Xi D, Van Dolah F M, Ramsdell J S
Marine Biomedical and Environmental Sciences, Medical University of South Carolina, Charleston 29412.
J Biol Chem. 1992 Dec 15;267(35):25025-31.
Maitotoxin (MTX) is a water-soluble polyether, isolated from the marine dinoflagellate Gambierdiscus toxicus, that stimulates hormone release and Ca2+ influx. We have investigated the action by which MTX induces Ca2+ influx and stimulates prolactin (PRL) release from GH4C1 rat pituitary cells. PRL release elicited by MTX is abolished in a concentration-dependent manner by nimodipine, a dihydropyridine (DHP) antagonist of type L voltage-dependent calcium channels (L-VDCC), indicating that MTX-enhanced PRL release occurs via activation of type L-VDCC. As an initial approach to determine whether MTX interacts directly with VDCC, we examined whether MTX affects the binding of [3H]PN 200-110, a DHP class antagonist, in intact GH4C1 cells. MTX increased the Bmax of [3H]PN 200-110 binding to intact GH4C1 cells from 4.6 +/- 0.03 to 12.5 +/- 2.2 fmol/10(6) cells, without changing the Kd. This indicates that MTX does not bind to the DHP site, but rather suggests that MTX may have an allosteric interaction with the DHP binding site. The effect of MTX on DHP binding was largely (65%) calcium-dependent. We next examined whether MTX alters the membrane potential of GH4C1 cells using the potential sensitive fluorescent dye bisoxonol. Addition of 100 ng/ml MTX to GH4C1 cells caused a membrane depolarization within 2.5 min which reached a plateau at 5 min. The MTX-induced depolarization was not prevented by substitution of impermeant choline ions for Na+. It was similarly unaffected by K+ channel blockers or by depleting the K+ chemical concentration gradient with gramicidin, a monovalent cation pore-forming agent. By contrast, low extracellular Ca2+ totally abolished the depolarization response, and nimodipine at 100 nM substantially reduced the MTX-induced membrane depolarization. These results indicate that the predominant effect of MTX on depolarization is Ca2+ influx through L-VDCC. Taken together, our results indicate that MTX-enhanced PRL release occurs exclusively via activation of type L-VDCC in GH4C1 cells. We suggest that MTX induces an initial slow calcium conductance, possibly via an allosteric interaction with a component of the VDCC complex, which, in turn, initiates a positive feedback mechanism involving calcium-dependent membrane depolarization and voltage-dependent activation of calcium channels.

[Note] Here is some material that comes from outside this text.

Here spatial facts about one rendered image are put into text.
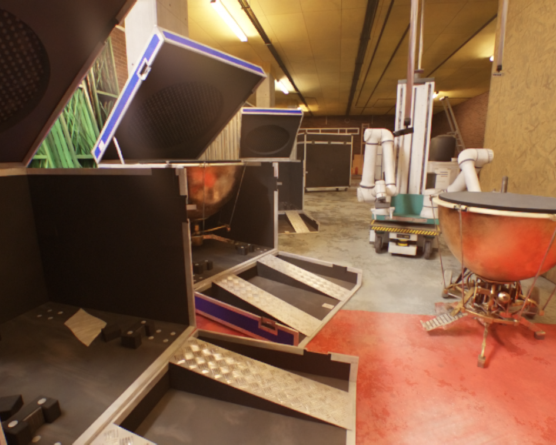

maitotoxin(MTX)是一种水溶性聚醚,从海洋双鞭毛藻甘比毒藻中分离得到,可刺激激素释放和Ca2+内流。我们研究了MTX诱导Ca2+内流并刺激GH4C1大鼠垂体细胞释放催乳素(PRL)的作用机制。MTX引发的PRL释放可被尼莫地平以浓度依赖的方式阻断,尼莫地平是L型电压依赖性钙通道(L-VDCC)的二氢吡啶(DHP)拮抗剂,这表明MTX增强PRL释放是通过激活L型VDCC实现的。作为确定MTX是否直接与VDCC相互作用的初步方法,我们检测了MTX是否影响完整GH4C1细胞中[3H]PN 200-110(一种DHP类拮抗剂)的结合。MTX使[3H]PN 200-110与完整GH4C1细胞的结合Bmax从4.6±0.03增加到12.5±2.2 fmol/10(6)细胞,而Kd不变。这表明MTX不与DHP位点结合,而是提示MTX可能与DHP结合位点存在变构相互作用。MTX对DHP结合的影响在很大程度上(65%)依赖于钙。接下来,我们使用电位敏感荧光染料双羟萘酚检测MTX是否改变GH4C1细胞的膜电位。向GH4C1细胞中添加100 ng/ml MTX在2.5分钟内导致膜去极化,并在5分钟时达到平台期。MTX诱导的去极化不受用不透性胆碱离子替代Na+的影响。它同样不受K+通道阻滞剂的影响,也不受用短杆菌肽(一种单价阳离子成孔剂)消耗K+化学浓度梯度的影响。相比之下,低细胞外Ca2+完全消除了去极化反应,100 nM的尼莫地平显著降低了MTX诱导的膜去极化。这些结果表明,MTX对去极化的主要作用是通过L-VDCC的Ca2+内流。综上所述,我们的结果表明,MTX增强PRL释放仅通过激活GH4C1细胞中的L型VDCC实现。我们认为,MTX可能通过与VDCC复合物的一个成分发生变构相互作用诱导初始的缓慢钙电导,进而启动一个涉及钙依赖性膜去极化和钙通道电压依赖性激活的正反馈机制。